In all this gun control talk, people never stop to think about unintended consequences. Gun control laws are like messing with DNA. You have an idea of the desired outcome, but you can't anticipate every side effect.
 
Man, is it ever an interesting gun control orgy taking place in the media right now. It will be interesting to see what this landscape looks like in January.
 
Went to a local gun shop today. Last week their inventory was full. They are now sold out of Smith & Wesson AR-15's and only have a few Bushmasters left. They also have no mags available because they sold out yesterday. While there(15 minutes), three people came in to stock up on magazines and rounds including one woman looking for 60 round magazines. I guess one positive here is that the economy is being stimulated.
 
Went to a local gun shop today. Last week their inventory was full. They are now sold out of Smith & Wesson AR-15's and only have a few Bushmasters left. They also have no mags available because they sold out yesterday. While there(15 minutes), three people came in to stock up on magazines and rounds including one woman looking for 60 round magazines. I guess one positive here is that the economy is being stimulated.
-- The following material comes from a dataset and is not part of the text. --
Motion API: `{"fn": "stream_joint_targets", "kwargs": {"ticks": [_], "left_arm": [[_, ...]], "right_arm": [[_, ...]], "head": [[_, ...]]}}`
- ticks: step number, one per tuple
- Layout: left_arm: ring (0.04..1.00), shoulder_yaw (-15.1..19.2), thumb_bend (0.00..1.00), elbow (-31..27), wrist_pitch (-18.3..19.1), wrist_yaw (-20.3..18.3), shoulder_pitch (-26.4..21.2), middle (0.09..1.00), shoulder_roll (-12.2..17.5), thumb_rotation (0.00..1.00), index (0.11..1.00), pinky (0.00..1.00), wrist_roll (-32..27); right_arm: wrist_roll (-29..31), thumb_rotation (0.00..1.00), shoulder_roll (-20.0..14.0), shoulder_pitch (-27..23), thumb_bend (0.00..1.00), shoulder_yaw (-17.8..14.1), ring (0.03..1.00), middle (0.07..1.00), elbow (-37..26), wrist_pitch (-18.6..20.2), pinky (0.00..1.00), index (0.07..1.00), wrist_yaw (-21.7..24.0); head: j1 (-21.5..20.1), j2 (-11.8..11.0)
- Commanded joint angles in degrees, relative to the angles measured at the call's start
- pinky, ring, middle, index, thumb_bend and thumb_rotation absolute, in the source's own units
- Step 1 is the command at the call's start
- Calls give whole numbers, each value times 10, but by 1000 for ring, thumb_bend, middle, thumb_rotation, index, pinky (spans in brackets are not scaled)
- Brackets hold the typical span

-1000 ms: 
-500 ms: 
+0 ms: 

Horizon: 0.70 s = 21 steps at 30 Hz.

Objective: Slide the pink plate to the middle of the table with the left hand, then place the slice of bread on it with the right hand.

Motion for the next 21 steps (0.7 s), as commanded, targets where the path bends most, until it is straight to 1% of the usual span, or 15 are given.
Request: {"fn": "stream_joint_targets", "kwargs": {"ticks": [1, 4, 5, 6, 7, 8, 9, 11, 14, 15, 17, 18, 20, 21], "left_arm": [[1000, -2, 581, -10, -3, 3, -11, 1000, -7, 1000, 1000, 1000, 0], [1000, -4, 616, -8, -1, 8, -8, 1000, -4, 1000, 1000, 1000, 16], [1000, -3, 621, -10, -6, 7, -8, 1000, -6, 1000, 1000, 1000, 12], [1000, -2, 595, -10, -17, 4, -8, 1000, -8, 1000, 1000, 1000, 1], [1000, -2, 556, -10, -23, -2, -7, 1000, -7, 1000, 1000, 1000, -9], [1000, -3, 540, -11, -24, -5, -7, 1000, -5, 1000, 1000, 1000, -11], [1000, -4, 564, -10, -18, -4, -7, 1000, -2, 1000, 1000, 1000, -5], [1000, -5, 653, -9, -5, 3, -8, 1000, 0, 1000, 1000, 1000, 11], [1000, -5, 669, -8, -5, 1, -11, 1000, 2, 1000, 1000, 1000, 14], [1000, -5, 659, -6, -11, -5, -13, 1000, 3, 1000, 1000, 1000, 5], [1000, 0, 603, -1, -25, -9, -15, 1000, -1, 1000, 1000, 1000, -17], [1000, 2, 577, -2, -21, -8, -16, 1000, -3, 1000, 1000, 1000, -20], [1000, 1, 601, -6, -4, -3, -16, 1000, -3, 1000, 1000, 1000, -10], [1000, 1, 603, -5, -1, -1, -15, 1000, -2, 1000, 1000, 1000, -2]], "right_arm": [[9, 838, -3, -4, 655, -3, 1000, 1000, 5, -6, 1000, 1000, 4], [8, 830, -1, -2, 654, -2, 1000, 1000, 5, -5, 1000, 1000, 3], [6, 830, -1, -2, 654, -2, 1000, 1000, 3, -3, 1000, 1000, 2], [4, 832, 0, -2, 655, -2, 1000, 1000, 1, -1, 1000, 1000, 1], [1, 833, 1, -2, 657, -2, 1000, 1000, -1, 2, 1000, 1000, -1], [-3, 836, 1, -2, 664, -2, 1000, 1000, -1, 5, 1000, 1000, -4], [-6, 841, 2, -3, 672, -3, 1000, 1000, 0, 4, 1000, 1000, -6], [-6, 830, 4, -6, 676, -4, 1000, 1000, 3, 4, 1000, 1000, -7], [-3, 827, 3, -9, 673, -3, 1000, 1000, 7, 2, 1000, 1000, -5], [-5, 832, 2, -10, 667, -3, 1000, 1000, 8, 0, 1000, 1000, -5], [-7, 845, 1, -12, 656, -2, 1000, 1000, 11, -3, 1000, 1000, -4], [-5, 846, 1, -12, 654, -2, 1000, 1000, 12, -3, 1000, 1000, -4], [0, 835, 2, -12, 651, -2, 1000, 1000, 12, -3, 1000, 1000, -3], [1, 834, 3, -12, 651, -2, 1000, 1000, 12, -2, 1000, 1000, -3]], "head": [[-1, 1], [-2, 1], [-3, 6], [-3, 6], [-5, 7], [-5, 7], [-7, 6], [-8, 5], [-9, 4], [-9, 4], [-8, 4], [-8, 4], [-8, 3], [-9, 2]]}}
Oh well hell, if it's stimulating the economy then I say we should blast some more people.
 
VP Biden -- the man who almost single-handedly worked through the 1994 Assault Weapons Ban -- is in charge of the committee to "study" what can be done to curb "gun violence" (their term, not mine -- since a gun has never taken any violent action without the aid of a human being that I'm aware of).

Gee, I wonder what his committee will recommend?